I’m willing to entertain the idea that a good shoot-em-up could be made in the narrative of a school shooting – and hell, I’ll go one step further: I’d be REALLY interested to see someone have the stones to make an unironically non-judgmental one; i.e. one that doesn’t instantly demonize the shooter(s) and maybe even – gasp! – explores whether or not there’s a “point” to whatever they’ve been driven to… that maybe even says “obviously this is sick and horrible, but high school is HELL for some people and while I [the theoretical game maker] don’t condone what they did I sort of understand how they got there.” Of course doing it as anything other than a one-note ironic joke (the game in question) or an introspective art-game (Super Columbine Massacre) would sort of negate making a “pure fun” version just on the basis of logic: Spree-killings like this are generally affairs where a short run of “action” is followed by a drawn-out standoff. Not really XBL-multiplay-fun-fun material, unless you want to kid around about it.

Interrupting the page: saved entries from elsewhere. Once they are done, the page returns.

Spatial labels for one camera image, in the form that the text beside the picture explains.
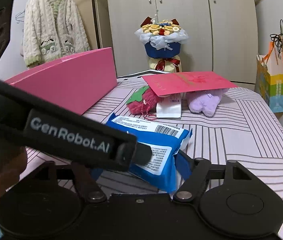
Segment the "blue wet wipes pack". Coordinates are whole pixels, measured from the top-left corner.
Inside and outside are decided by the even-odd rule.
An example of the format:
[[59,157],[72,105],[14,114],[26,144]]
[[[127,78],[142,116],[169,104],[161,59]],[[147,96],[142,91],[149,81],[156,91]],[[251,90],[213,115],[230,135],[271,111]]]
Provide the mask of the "blue wet wipes pack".
[[177,189],[174,157],[179,150],[187,147],[192,136],[191,129],[114,113],[102,123],[135,135],[139,143],[150,147],[152,151],[146,165],[131,163],[127,172],[104,170],[97,184],[107,195],[171,193]]

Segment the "pink cardboard box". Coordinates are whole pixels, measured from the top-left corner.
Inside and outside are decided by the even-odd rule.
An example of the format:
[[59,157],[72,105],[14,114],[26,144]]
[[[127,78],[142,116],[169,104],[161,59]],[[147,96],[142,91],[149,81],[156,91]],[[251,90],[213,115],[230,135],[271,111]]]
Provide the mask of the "pink cardboard box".
[[65,56],[5,82],[82,115],[117,85],[113,51],[108,47]]

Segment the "red strawberry plush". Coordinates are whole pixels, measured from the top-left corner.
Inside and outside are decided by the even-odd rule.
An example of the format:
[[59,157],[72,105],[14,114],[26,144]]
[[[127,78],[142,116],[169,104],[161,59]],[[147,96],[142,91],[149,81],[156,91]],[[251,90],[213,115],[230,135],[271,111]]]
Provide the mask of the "red strawberry plush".
[[162,102],[160,98],[149,86],[143,86],[136,90],[126,102],[126,106],[133,115],[141,115],[149,121],[156,120],[156,114],[152,111],[157,104]]

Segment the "red envelope card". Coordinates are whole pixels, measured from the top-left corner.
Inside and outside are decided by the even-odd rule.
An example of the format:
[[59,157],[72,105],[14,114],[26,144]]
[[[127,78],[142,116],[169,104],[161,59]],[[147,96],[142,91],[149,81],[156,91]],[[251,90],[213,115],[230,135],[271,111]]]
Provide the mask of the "red envelope card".
[[154,74],[142,78],[157,96],[237,87],[215,72]]

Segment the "white tissue pack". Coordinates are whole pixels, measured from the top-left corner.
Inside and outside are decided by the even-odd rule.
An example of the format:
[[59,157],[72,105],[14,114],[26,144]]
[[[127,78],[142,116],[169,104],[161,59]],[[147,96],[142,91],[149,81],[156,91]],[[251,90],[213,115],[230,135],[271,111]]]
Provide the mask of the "white tissue pack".
[[157,118],[180,118],[182,115],[181,94],[171,94],[164,97],[156,105]]

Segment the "purple plush toy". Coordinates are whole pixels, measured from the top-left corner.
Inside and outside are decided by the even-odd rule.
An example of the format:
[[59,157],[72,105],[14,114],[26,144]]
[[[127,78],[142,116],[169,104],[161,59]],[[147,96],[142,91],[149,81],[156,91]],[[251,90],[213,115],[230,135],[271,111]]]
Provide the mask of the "purple plush toy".
[[228,90],[224,88],[187,92],[186,100],[191,113],[203,113],[206,117],[213,117],[222,96]]

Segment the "cream knitted cardigan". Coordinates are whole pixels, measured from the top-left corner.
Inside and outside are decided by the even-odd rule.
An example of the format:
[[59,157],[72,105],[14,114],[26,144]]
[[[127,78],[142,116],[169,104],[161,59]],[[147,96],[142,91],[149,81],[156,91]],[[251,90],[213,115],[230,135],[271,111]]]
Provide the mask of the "cream knitted cardigan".
[[91,49],[74,0],[29,0],[22,44],[27,68]]

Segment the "colourful paper gift bag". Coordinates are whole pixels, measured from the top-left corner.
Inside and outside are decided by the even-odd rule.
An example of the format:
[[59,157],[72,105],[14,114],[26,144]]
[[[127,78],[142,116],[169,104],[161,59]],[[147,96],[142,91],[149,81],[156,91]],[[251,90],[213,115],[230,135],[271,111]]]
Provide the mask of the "colourful paper gift bag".
[[273,113],[283,113],[283,52],[270,41],[268,53],[257,55],[256,89]]

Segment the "flower bouquet blue wrap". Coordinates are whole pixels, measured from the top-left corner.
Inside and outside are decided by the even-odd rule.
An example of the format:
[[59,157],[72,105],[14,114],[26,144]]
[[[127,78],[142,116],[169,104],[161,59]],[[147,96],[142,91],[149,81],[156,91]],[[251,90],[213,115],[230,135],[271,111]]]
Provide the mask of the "flower bouquet blue wrap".
[[156,18],[147,17],[135,35],[144,45],[151,70],[182,72],[179,54],[182,44],[189,36],[175,18],[158,21]]

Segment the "beige wardrobe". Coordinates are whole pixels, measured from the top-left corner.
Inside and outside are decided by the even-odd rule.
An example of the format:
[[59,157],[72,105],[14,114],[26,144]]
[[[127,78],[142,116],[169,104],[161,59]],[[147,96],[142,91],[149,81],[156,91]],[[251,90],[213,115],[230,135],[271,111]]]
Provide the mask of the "beige wardrobe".
[[116,71],[212,71],[251,87],[256,79],[254,0],[108,0]]

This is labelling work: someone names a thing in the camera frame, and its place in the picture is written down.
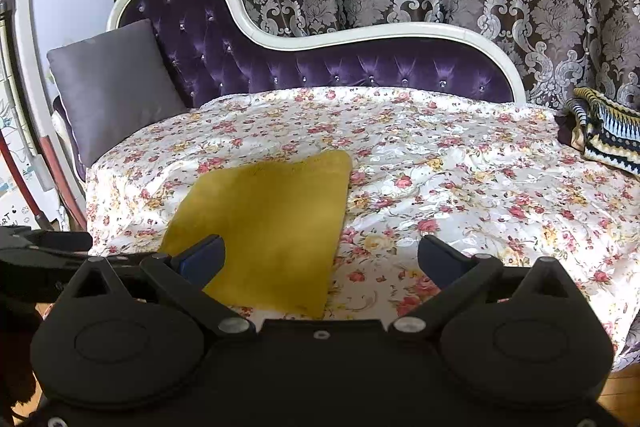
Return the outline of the purple tufted white-framed headboard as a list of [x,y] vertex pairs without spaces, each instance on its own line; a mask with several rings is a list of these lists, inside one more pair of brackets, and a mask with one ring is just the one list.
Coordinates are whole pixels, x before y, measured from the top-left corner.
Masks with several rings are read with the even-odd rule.
[[526,101],[502,49],[458,26],[405,22],[281,37],[260,29],[243,0],[116,0],[115,30],[148,20],[186,105],[235,93],[312,87],[398,87],[486,102]]

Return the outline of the mustard yellow knit sweater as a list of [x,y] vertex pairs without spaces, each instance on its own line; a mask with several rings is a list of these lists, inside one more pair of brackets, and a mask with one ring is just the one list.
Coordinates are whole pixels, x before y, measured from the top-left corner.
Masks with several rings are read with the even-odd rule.
[[351,171],[344,150],[326,150],[297,162],[202,174],[169,221],[160,251],[176,257],[217,235],[224,266],[205,284],[209,297],[228,307],[320,319]]

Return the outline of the grey satin pillow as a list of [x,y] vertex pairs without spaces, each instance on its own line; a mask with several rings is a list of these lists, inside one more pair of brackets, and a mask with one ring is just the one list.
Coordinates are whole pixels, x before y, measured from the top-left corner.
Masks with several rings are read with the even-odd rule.
[[87,168],[134,132],[186,111],[149,20],[52,49],[47,58]]

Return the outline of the striped crochet blanket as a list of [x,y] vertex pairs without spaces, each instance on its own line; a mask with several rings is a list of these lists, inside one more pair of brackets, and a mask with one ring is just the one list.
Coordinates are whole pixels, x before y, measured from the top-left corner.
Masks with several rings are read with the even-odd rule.
[[591,88],[574,89],[559,114],[558,140],[587,160],[639,176],[639,112]]

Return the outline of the floral quilted bedspread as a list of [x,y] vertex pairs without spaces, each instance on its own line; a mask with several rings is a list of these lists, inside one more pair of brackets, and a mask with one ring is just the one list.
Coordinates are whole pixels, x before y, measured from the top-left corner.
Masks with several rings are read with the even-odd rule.
[[327,319],[390,321],[436,291],[421,237],[511,267],[561,261],[610,336],[639,360],[639,181],[556,137],[552,110],[408,88],[226,95],[151,124],[88,171],[97,255],[152,251],[202,174],[325,150],[352,160]]

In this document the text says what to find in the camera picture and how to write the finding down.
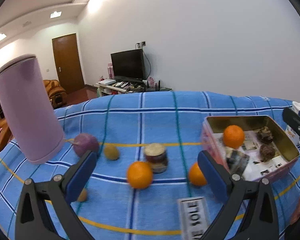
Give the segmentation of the dark passion fruit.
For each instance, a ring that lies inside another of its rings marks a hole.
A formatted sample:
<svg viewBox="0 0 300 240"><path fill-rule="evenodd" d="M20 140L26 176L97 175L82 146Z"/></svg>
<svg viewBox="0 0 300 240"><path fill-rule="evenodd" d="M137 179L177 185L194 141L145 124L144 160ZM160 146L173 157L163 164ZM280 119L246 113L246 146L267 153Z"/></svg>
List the dark passion fruit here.
<svg viewBox="0 0 300 240"><path fill-rule="evenodd" d="M267 144L263 144L260 147L260 158L262 159L263 162L270 161L275 157L275 149Z"/></svg>
<svg viewBox="0 0 300 240"><path fill-rule="evenodd" d="M258 140L264 144L271 144L274 139L271 130L267 126L264 126L261 129L259 129L256 132L256 135Z"/></svg>

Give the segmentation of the pink metal tin box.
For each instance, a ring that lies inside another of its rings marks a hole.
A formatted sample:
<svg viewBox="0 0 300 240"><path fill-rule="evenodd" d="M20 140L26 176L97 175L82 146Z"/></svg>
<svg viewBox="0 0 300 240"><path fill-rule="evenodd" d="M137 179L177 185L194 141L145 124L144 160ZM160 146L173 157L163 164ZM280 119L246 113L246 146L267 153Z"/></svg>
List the pink metal tin box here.
<svg viewBox="0 0 300 240"><path fill-rule="evenodd" d="M226 152L223 144L223 132L236 125L243 129L245 139L238 149L249 155L249 163L241 176L247 181L259 181L267 178L274 182L284 177L298 160L300 153L284 130L269 116L208 116L203 122L203 149L207 151L216 163L221 164L230 173L226 163ZM264 143L257 138L256 132L267 126L273 134L272 146L276 153L270 161L263 162L260 158L260 147Z"/></svg>

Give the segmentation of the small yellow-brown fruit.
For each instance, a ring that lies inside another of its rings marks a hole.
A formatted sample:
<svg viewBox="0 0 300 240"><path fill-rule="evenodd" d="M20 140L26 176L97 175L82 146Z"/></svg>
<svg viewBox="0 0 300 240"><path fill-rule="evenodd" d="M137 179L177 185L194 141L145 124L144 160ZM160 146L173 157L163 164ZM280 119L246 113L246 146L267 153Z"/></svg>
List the small yellow-brown fruit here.
<svg viewBox="0 0 300 240"><path fill-rule="evenodd" d="M108 160L117 160L120 157L119 150L114 145L105 145L103 152Z"/></svg>
<svg viewBox="0 0 300 240"><path fill-rule="evenodd" d="M79 194L77 201L78 202L85 202L87 200L88 197L88 192L87 189L83 189L82 192Z"/></svg>

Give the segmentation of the orange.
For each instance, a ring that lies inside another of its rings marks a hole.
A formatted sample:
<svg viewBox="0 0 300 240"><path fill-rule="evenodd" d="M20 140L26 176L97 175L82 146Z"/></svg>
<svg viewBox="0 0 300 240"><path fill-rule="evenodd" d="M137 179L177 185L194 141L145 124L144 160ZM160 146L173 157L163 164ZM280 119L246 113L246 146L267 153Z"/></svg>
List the orange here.
<svg viewBox="0 0 300 240"><path fill-rule="evenodd" d="M227 147L238 149L245 139L244 131L236 125L228 126L223 132L223 144Z"/></svg>
<svg viewBox="0 0 300 240"><path fill-rule="evenodd" d="M135 161L127 169L127 181L134 189L145 189L151 185L153 172L149 163Z"/></svg>
<svg viewBox="0 0 300 240"><path fill-rule="evenodd" d="M189 181L192 185L201 187L205 186L207 184L207 181L202 173L202 171L199 168L199 165L197 162L195 162L190 170L189 170Z"/></svg>

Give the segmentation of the round purple turnip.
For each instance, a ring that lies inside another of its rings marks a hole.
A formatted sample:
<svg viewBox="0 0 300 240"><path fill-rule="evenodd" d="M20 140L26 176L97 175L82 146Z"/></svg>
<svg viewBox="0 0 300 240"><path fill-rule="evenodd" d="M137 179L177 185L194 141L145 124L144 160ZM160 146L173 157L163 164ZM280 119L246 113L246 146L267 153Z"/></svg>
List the round purple turnip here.
<svg viewBox="0 0 300 240"><path fill-rule="evenodd" d="M68 139L66 142L69 142L73 146L74 152L79 157L82 157L88 151L99 152L98 140L88 133L80 133L74 139Z"/></svg>

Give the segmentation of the blue plaid tablecloth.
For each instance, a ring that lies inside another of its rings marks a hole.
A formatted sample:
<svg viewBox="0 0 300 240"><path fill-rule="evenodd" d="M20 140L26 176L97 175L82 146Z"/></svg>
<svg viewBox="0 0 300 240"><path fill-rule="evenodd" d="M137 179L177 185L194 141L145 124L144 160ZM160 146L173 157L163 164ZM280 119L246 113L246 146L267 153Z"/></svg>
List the blue plaid tablecloth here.
<svg viewBox="0 0 300 240"><path fill-rule="evenodd" d="M103 154L87 185L88 199L72 208L95 239L182 239L178 199L204 197L211 223L222 207L208 185L187 185L186 171L202 150L202 124L207 116L268 115L283 129L282 110L290 100L264 96L235 97L211 92L153 92L96 98L55 110L65 138L89 133L100 143L114 145L120 158ZM126 170L144 161L143 148L167 146L168 167L155 174L144 190L132 189ZM32 165L15 139L0 152L0 227L14 239L18 200L27 178L48 181L78 161L72 145L42 165ZM280 239L300 197L300 158L286 176L273 183Z"/></svg>

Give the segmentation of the white TV stand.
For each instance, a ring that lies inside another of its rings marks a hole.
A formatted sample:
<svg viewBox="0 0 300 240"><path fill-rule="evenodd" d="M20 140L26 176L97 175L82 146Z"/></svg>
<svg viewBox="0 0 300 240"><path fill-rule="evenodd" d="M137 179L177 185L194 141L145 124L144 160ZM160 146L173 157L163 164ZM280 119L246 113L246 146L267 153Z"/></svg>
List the white TV stand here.
<svg viewBox="0 0 300 240"><path fill-rule="evenodd" d="M151 87L148 81L141 82L125 82L115 81L113 79L104 79L98 81L96 84L98 97L106 95L129 94L129 93L142 93L142 92L168 92L172 91L171 88L161 86L161 82L155 83Z"/></svg>

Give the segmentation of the brown wooden door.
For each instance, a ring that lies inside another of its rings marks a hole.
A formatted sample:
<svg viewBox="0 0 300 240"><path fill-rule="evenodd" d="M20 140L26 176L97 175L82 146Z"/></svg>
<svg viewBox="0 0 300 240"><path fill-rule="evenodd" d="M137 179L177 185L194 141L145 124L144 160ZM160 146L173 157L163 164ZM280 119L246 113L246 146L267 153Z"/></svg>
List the brown wooden door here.
<svg viewBox="0 0 300 240"><path fill-rule="evenodd" d="M53 38L52 48L60 85L68 94L84 88L76 33Z"/></svg>

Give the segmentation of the black television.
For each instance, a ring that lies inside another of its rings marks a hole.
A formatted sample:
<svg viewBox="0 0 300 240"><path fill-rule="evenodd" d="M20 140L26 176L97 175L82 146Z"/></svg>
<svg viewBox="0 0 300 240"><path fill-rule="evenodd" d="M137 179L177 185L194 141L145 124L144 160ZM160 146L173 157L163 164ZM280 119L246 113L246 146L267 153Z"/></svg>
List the black television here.
<svg viewBox="0 0 300 240"><path fill-rule="evenodd" d="M115 79L145 78L145 63L141 49L112 53L111 62Z"/></svg>

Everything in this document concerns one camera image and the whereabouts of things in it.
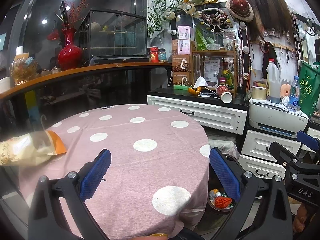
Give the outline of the white stack drawer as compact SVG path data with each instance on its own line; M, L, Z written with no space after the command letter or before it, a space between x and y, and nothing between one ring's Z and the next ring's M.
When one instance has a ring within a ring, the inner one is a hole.
M285 168L279 164L243 154L240 155L238 162L245 171L251 171L258 178L272 179L275 175L285 178Z
M269 152L270 145L273 142L279 143L294 155L298 153L301 147L301 143L294 140L248 130L241 153L265 161L277 162Z

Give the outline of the blue label water bottle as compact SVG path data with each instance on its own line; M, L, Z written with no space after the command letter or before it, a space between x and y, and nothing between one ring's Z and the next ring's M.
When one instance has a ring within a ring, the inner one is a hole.
M289 108L291 109L292 112L295 112L298 109L299 95L300 95L299 77L295 76L291 84L290 94L289 94Z

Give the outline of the white printer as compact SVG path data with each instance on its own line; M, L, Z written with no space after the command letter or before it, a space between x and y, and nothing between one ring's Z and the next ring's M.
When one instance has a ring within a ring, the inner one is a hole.
M308 122L309 118L302 111L292 112L282 103L249 100L249 124L256 129L296 138Z

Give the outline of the white upper stack drawer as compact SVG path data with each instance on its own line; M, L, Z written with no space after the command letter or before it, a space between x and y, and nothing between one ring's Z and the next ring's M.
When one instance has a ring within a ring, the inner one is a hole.
M273 142L279 143L294 155L298 153L301 147L301 143L294 140L248 130L241 153L265 161L277 162L269 152L270 145Z

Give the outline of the green shopping bag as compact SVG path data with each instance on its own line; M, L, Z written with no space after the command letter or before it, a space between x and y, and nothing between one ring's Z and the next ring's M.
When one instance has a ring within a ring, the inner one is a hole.
M298 105L308 117L311 117L316 109L319 97L319 64L310 65L302 62L299 72L299 100Z

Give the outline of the golden snack bag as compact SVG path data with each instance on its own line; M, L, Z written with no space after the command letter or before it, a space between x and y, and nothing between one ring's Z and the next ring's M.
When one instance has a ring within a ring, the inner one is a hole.
M35 131L1 142L1 165L38 166L52 156L65 154L66 147L53 131Z

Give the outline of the red white paper cup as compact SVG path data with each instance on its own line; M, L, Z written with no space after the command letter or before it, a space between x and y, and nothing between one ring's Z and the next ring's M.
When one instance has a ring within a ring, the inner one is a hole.
M217 86L216 94L221 99L221 101L225 104L229 104L233 100L233 96L231 92L228 90L228 87L226 85Z

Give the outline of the white folded tissue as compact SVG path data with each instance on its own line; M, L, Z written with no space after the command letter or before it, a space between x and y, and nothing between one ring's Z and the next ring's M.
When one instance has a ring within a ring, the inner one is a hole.
M195 84L194 84L194 89L198 89L198 88L203 88L203 87L208 87L208 83L206 82L206 80L204 79L204 77L199 77Z

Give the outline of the curved wooden counter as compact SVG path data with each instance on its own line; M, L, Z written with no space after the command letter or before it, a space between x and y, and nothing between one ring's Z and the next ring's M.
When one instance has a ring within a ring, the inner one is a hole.
M48 74L36 79L27 81L21 85L15 86L8 91L1 93L1 100L7 100L20 93L25 93L33 89L55 83L62 80L68 80L75 77L83 77L93 74L101 74L116 70L137 70L137 69L153 69L165 68L171 71L171 63L153 63L153 62L124 62L124 63L109 63L95 66L80 67L69 70L64 70L55 74Z

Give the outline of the wooden desktop shelf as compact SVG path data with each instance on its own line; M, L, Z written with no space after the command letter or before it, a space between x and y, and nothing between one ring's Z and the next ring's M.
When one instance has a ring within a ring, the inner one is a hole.
M232 97L237 93L238 81L238 52L235 41L226 44L219 50L194 50L193 80L204 78L208 89L215 91L218 85L226 85Z

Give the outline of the golden lotus ornament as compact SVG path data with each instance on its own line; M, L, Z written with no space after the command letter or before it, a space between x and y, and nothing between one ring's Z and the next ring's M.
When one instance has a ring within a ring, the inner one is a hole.
M36 73L38 63L33 57L15 59L10 66L10 75L15 85L27 82Z

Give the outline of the brown coffee box stack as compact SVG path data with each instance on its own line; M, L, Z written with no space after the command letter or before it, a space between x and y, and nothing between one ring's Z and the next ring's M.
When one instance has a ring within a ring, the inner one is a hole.
M191 55L172 55L173 85L190 86L193 83Z

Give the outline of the red tin can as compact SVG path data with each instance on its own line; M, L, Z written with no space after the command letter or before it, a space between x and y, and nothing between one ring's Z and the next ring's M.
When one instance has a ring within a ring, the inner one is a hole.
M158 47L150 47L150 62L159 63Z

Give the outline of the glass candy jar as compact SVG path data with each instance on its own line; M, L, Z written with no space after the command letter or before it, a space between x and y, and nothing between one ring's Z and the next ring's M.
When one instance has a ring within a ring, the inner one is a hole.
M167 63L167 54L165 48L158 49L158 59L160 63Z

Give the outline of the pink cosmetic box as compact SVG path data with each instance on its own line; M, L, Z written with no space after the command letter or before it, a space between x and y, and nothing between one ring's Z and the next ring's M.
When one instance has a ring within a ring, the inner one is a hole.
M178 54L190 55L191 54L191 35L190 27L178 26Z

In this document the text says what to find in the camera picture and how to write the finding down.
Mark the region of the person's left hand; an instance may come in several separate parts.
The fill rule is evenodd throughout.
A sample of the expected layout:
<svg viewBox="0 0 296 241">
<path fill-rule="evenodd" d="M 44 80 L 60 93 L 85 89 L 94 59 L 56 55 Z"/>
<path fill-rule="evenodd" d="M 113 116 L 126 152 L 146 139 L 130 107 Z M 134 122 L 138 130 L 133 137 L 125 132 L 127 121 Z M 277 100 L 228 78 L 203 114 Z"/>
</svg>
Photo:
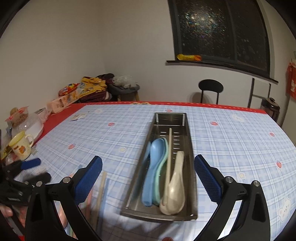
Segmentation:
<svg viewBox="0 0 296 241">
<path fill-rule="evenodd" d="M 2 212 L 2 214 L 3 214 L 3 216 L 5 218 L 13 216 L 13 211 L 12 211 L 11 208 L 1 204 L 0 209 L 1 209 L 1 212 Z M 23 225 L 23 227 L 25 227 L 25 219 L 26 219 L 27 207 L 26 206 L 24 206 L 24 207 L 16 207 L 16 209 L 14 209 L 14 210 L 15 210 L 21 224 Z"/>
</svg>

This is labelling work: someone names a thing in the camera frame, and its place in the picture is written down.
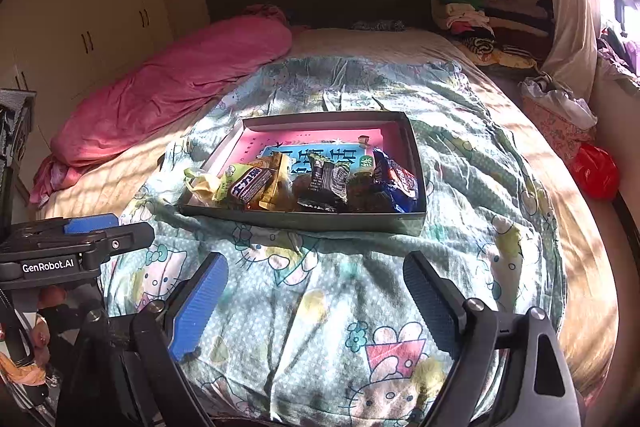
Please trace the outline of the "left hand red nails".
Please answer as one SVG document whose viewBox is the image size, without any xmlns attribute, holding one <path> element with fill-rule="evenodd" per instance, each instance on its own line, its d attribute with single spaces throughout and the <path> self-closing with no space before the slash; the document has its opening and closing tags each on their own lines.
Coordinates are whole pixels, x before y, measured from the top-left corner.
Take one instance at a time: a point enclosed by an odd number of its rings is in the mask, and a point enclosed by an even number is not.
<svg viewBox="0 0 640 427">
<path fill-rule="evenodd" d="M 58 286 L 41 288 L 37 309 L 53 308 L 64 303 L 66 290 Z M 50 360 L 49 343 L 51 333 L 46 319 L 37 312 L 27 327 L 27 334 L 34 348 L 34 361 L 25 366 L 17 366 L 4 352 L 1 352 L 1 374 L 14 384 L 39 386 L 46 381 L 46 365 Z"/>
</svg>

You can’t really make Call of Duty out of it, for example… but perhaps it could be a “stealth” game where you (the shooter) try to get out of the place alive post-massacre. Or you could “No Russian” it – have the protagonist be less-than-totally-sold-on-it co-conspirator with options to follow-through or subvert the “leader’s” actions. Or better yet, a “survival” game where you’re an innocent student/teacher trying to survive/escape the actual event by evading/resisting the shooters – maybe with a mechanic to lead others to safety (seriously, that JUST crossed my mind and now I’m wondering why it doesn’t exist yet?) And hey… there’s always the option of playing from the perspective of a police/SWAT man/team on the scene – something in the vein of Hostages aka Rescue: The Embassy Mission.

Hm… thinking more on it, maybe the whole thing would lend itself more to the realm of an “interactive novel.” I’d be curious to know – and maybe one you guys is more dialed-in to this than I would be – does Japan (where i-novels are more popular) have a comparable “problem” with school shootings/violence and if so have there been any material like that dealing with it?

imageJames Portnow: Agreed about Birth, it has a lot of execution merit all around, not only as a technical work but also in terms of how they delivered their message. When I said “film technique” I meant in understanding how to use the medium of film (it broke a lot of ground). But execution alone, even if innovative, is not enough for me to call something “good”. I may call it “brilliant” or “groundbreaking” but not “good” (this was really just a semantic distinction I wanted to raise with Jim about how he was using good and bad in the previous mail).

Also, the “survive a school shooting game” is brilliant. I’ve wanted to do something similar with a civilian in a warzone game for a while, but that may well be a better tack!